2022-04-20 23:31:01
„Melzer: In einem anderen Fall ging es um einen Mann, der in Anwesenheit einer Gruppe von Polizisten auf einem Platz friedlich aus dem Grundgesetz vorlas und danach in aller Ruhe mit dem Fahrrad wegfahren wollte. Ohne jede Vorwarnung kam ein Polizist von hinten angerannt, schlug ihm den Arm ins Genick und warf ihn brutal zu Boden. Mir gegenüber erklärte die Bundesregierung diese Gewaltanwendung für gerechtfertigt, da der Mann mit seiner Rede weitere Demonstrationen hätte provozieren können.
WELT: Wie sehen Sie das?
Melzer: Diese Aktion war eindeutig unzulässig. Menschen auf den Boden zu werfen, ist gefährlich und demütigend. Das darf man nur, wenn es wirklich notwendig und verhältnismäßig ist. Die Wahrnehmung der deutschen Behörden ist hier sehr verzerrt.

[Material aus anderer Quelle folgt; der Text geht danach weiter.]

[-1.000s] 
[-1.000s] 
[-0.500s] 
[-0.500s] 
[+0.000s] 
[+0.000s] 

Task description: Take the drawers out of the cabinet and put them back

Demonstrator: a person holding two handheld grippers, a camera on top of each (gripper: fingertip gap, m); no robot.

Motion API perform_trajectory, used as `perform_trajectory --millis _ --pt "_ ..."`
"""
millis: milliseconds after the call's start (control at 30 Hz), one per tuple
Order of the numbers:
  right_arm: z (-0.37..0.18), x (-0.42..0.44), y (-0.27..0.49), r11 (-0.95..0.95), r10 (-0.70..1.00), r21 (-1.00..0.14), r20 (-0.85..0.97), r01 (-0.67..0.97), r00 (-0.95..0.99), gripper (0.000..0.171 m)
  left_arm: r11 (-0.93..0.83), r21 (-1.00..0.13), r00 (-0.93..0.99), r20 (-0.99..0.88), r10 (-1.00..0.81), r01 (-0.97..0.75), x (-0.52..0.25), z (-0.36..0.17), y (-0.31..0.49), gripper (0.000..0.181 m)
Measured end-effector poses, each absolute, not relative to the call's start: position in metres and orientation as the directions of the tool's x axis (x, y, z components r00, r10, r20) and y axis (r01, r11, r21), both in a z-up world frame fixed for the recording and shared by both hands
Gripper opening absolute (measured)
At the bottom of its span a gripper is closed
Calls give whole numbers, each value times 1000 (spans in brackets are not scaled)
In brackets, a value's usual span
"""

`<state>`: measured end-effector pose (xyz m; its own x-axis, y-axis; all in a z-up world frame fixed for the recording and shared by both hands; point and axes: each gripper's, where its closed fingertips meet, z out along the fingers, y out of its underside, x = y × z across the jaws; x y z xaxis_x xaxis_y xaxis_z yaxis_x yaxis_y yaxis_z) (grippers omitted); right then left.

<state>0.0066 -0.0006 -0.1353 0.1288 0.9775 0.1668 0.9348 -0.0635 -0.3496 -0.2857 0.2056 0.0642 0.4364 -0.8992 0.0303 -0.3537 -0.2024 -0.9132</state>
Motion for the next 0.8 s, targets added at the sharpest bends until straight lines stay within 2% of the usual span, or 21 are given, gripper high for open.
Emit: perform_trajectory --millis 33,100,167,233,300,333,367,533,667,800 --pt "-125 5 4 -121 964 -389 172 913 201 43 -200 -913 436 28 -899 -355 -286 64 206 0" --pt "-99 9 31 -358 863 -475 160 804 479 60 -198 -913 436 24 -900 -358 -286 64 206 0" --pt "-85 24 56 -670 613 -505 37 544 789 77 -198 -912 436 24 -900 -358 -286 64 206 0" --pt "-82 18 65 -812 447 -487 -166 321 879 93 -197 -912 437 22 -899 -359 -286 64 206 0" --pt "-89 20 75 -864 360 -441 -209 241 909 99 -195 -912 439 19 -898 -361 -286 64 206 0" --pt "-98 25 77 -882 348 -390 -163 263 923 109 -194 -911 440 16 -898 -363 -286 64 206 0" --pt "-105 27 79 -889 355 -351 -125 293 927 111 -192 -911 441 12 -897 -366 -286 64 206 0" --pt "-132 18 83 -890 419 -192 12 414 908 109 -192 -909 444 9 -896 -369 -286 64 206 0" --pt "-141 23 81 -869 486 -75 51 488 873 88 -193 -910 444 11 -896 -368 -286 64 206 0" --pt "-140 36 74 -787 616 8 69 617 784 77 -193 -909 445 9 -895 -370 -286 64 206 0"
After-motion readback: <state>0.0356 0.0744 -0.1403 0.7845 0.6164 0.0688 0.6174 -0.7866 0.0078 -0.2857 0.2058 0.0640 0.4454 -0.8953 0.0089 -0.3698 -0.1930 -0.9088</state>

WELT: In einem weiteren Fall, der sich am 01. August 2021 mittags in der Berliner Suarezstraße zugetragen hat, liegt ein Mann gefesselt auf dem Boden, er ist blutüberströmt und regungslos. Er soll zuvor versucht haben, einen Beamten davon abzuhalten, einen anderen Demonstranten zu schlagen. Nun kniet ein Polizist auf ihm und prügelt mit der Faust auf ihn ein. Schließlich wird es anscheinend sogar seinen Kollegen zu viel und sie zerren ihn weg. Der Berliner Innensenator erklärte ein paar Tage später, „dass nicht alles so war, wie es aussieht“. Die Videos hätten beispielsweise nicht gezeigt, dass der Festgenommene versuche, den Beamten in den Oberschenkel zu beißen.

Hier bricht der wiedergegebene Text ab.